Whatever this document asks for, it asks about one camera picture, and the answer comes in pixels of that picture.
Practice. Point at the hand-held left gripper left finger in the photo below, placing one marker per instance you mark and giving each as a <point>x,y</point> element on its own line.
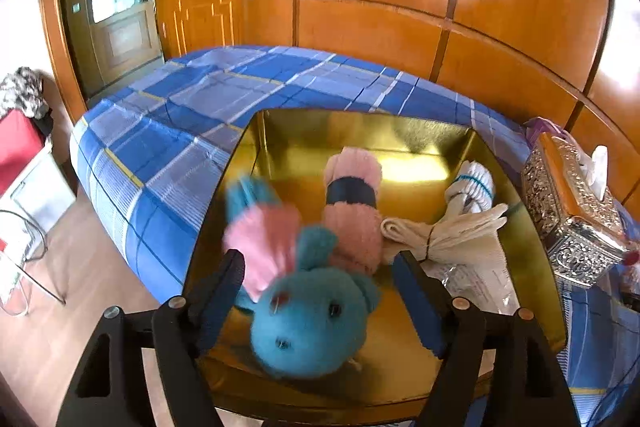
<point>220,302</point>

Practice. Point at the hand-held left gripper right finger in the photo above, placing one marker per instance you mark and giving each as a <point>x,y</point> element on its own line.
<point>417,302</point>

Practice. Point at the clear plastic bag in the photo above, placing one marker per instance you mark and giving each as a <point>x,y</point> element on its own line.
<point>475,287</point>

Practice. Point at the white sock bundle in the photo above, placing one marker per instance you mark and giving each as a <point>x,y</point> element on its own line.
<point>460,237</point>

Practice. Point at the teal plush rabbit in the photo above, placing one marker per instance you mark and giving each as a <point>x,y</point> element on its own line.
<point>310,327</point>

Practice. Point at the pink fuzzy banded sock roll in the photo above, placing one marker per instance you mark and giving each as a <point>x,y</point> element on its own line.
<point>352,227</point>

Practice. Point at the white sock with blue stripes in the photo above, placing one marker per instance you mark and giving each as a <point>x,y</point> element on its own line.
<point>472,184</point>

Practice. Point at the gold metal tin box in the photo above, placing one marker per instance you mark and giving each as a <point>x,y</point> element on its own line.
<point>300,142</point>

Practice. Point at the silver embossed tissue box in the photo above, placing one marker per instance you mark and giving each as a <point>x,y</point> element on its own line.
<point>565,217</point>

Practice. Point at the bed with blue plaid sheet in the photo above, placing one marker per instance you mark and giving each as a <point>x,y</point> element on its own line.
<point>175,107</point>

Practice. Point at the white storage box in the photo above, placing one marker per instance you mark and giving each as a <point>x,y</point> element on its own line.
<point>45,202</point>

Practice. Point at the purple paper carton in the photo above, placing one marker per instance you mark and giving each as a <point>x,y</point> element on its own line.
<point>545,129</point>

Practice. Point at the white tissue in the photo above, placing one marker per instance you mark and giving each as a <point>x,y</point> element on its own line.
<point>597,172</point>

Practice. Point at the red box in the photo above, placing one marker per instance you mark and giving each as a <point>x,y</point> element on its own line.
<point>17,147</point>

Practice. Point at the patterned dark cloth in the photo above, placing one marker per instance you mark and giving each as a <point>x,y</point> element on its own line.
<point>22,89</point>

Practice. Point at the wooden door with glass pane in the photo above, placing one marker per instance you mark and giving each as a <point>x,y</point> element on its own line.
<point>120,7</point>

### What to do
Please copy the lines in the records above between the one holding "Practice. Point at the white storage" and the one holding "<point>22,89</point>", inclusive, exactly and with no other line.

### Task answer
Practice. Point at the white storage box in the photo above, placing one marker per instance you mark and giving each as a <point>x,y</point> element on its own line.
<point>45,202</point>

Practice. Point at the purple paper carton in the photo above, placing one marker per instance you mark and giving each as a <point>x,y</point> element on its own line.
<point>545,129</point>

Practice. Point at the white tissue in the photo above, placing one marker per instance you mark and giving each as a <point>x,y</point> element on its own line.
<point>597,172</point>

Practice. Point at the red box in the photo above, placing one marker per instance you mark and giving each as a <point>x,y</point> element on its own line.
<point>17,147</point>

Practice. Point at the patterned dark cloth in the photo above, placing one marker per instance you mark and giving each as a <point>x,y</point> element on its own line.
<point>22,89</point>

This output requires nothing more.